Some riders alerted the driver, and then begin to scream frantically, but the operator makes no attempt to stop the vehicle. "The bus driver kept driving for seven seconds and traveled approximately 100 feet," said Glen Levine, another attorney for the boy's family. "According to the video, it appears that the bus got up to speed about 18 miles an hour."
Brian Clark witnessed the tragic accident. "His hand, from his elbow down, his hand was inside the bus," he said, fighting back tears, "and I just saw the hand, and the kid just running sideways trying to keep up with the bus, and he couldn't keep up with the bus."
Cunningham was then run over by one of the bus' wheels. "The next thing I see is the child drop and then felt the thump," Clark said. "And for this driver to not listen to these passengers screaming, everybody inside the bus screaming, 'Stop,' and he just ignored us."
The victim's mother, who accompanies her son to school every day to make sure he gets there safely, ran behind him and watched the whole ordeal unfold.

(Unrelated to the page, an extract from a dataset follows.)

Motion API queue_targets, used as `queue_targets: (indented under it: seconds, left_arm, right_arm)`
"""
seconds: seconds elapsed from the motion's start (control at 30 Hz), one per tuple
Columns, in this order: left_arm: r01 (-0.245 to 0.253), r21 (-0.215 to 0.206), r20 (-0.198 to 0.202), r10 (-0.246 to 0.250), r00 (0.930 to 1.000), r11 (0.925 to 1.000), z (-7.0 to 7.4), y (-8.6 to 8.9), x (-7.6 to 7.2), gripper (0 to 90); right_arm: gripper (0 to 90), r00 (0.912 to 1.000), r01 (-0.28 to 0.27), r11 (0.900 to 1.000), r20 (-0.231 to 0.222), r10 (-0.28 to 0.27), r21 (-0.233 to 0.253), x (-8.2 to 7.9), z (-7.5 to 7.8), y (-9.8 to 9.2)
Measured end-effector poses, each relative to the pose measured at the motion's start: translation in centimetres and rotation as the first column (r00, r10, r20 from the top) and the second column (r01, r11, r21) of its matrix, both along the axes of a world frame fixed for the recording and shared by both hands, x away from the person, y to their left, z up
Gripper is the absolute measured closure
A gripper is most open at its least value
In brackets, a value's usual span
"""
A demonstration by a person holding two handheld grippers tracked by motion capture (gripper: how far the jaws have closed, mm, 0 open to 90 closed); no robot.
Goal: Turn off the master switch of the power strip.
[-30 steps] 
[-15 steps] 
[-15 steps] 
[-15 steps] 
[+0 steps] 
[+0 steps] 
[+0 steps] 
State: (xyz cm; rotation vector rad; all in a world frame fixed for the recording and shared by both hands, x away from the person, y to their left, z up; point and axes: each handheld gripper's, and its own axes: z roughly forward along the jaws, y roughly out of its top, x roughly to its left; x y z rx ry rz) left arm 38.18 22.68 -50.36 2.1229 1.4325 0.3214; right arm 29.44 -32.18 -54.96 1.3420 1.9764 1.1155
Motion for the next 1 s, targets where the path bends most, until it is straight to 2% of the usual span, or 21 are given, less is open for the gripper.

As far as any brain damage Cunningham might have suffered, Levine said it's too soon to tell. "He's not spoken. He's not opened his eyes other than the doctors manually opening his eyes," he said.
Soto is now on leave until officials investigate. "It's horrifying, it really is disturbing, and it's troubling that this bus driver didn't use more care," said Levine.
The attorney added that the possibility Soto did not see Jerry when he accelerated the bus does not excuse his actions. "It's likely ... that he didn't see [Jerry], because if you watch the end [of the video], you see him saying, 'Where did he come from?', and the point is that if you don't know, you don't go. I mean, it's as simple as that. That's his job as a bus driver," said Levine.
Anidjar and Levine revealed that they have asked the county to take that bus out of service until they're able to conduct their own investigation to figure out what happened.
The attorneys also said Cunningham is their clients' only son.